══ Dataset extract ══

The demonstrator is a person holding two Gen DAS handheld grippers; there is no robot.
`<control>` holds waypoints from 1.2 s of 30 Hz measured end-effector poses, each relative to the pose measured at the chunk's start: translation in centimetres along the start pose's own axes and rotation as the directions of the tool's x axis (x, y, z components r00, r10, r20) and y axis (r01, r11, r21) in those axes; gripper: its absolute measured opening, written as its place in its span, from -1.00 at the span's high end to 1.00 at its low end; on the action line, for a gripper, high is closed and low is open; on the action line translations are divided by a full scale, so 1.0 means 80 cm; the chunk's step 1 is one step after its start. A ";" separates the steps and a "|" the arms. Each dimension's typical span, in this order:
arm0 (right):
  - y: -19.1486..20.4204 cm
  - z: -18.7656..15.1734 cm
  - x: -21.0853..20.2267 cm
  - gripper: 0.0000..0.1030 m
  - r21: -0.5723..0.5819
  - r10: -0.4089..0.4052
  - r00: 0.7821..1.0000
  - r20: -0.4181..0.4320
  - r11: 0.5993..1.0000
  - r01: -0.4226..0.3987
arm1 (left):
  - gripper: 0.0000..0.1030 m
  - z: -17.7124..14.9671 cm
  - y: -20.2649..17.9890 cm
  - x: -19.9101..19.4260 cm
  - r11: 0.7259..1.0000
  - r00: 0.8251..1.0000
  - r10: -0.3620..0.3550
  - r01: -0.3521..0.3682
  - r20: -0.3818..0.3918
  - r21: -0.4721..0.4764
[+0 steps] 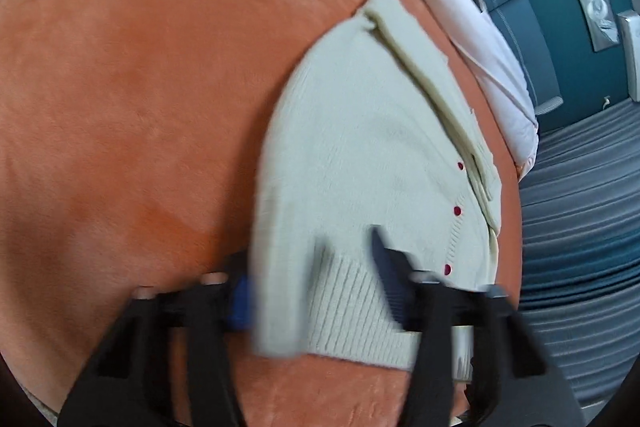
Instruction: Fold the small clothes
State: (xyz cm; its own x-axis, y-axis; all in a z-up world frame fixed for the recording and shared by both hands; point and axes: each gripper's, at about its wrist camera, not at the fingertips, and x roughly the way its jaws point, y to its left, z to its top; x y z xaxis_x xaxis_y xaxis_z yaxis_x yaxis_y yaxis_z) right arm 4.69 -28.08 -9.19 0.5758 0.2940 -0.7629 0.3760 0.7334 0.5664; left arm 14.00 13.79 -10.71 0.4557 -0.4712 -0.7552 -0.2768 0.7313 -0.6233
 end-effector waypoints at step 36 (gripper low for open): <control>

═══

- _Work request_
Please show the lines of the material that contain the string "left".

- _Output of the exercise_
arm1 (left):
State: (xyz cm; its own x-axis, y-axis; all in a z-up world frame fixed for the recording and shared by both hands; point and axes: each gripper's, at about its wrist camera, not at the fingertips, and x roughly the way its jaws point, y to its left, z to its top; x y z xaxis_x xaxis_y xaxis_z yaxis_x yaxis_y yaxis_z) right arm 4.69 -28.08 -9.19 0.5758 0.2940 -0.7629 0.3760 0.7334 0.5664; left arm 14.00 13.79 -10.71 0.4557 -0.4712 -0.7552 -0.2768 0.7313 -0.6233

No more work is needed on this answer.